I didn't think this idea would work for us since we are using Charlotte Mason education, so what did I do? I did another search on Charlotte Mason workboxes, and I found a few blogs of homeschoolers that gave me ideas. I've linked to one at the bottom of the post.
So, to encourage Alexa, who is 9, how to use her Bible and look up verses, she does her Bible study on her own, whereas before I was doing it in a family study. I miss doing it as a family, so I think I'll have her start doing some copywork from the Bible to help her learn that. I stagger the subjects in each drawer so that I am available to help one on one with math. For instance:
1. Bible story book, corresponding color page from www.calvarycurriculum.com
2. math- 2 or 3 pages a day, using popsicle sticks as manipulatives
3. handwriting practice
4. spelling/phonics workbook
5. reading/literature and narration (generally in the form of retelling me or drawing a picture)
6. fun activity-puzzles, blocks,playdoh, crafts
7. 1 chore and then a snack (sticky note might say 'sweep kitchen floor and get a snack'
1. Bible passage and questions to answer (calvarycurriculm.com again- I do this because she has a hard time really paying attention, and with her public school background, she likes worksheets)

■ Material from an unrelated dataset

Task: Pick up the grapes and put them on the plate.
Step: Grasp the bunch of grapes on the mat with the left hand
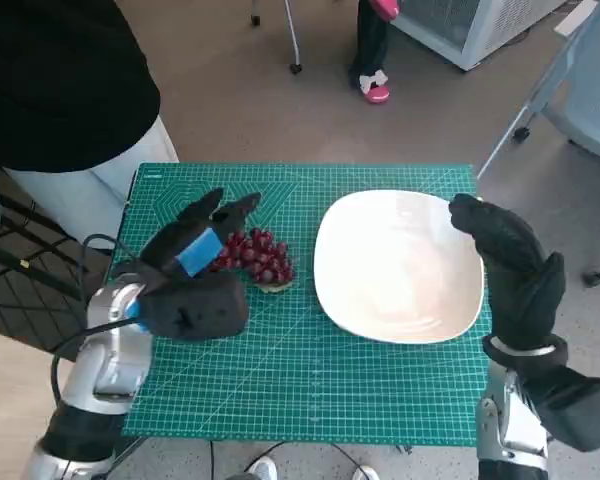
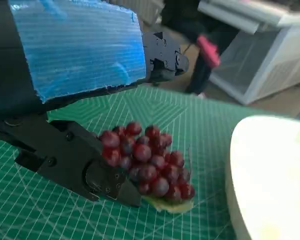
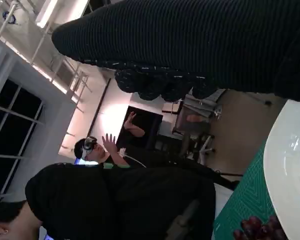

2. reading/literature (Little House on the Praire) and work on lapbook project that goes along with the book
4. game or puzzle
6. chore and snack
Guess what's missing in our Charlotte Mason education? Science, history, geography art, music and nature study, handicrafts. Why? I'm behind on ordering the books we need and totally unorganized with it!!!! I'm not perfect. I feel we are hitting on the most important things each day, and we do other things as well. Alexa loves rocks and does a lot with that, Sarah loves to read and do crafts.I am thinking about doing a unit study on the period of history of Alexa's book, 1880s and the wild west wagon trails and all that. I'm praying about it right now. I will have to write another post about what science and history curriculum we are using as a guide. The first semester we read lots and lots of books about the early history of America, and let me tell you, they know more about the pilgrims and our country's beginnings than most college students! That's the advantage of homeschool and WHY it is so important.
Here are some images of other people's workbox systems:
this site and she has a lot of good information that helped me.
Here is the site that teaches via Charlotte Mason style and uses workboxes.
And another one.
Well I hope that helps explain some. Of course as I add the rest of our subjects and fine tune it I'll have to update :)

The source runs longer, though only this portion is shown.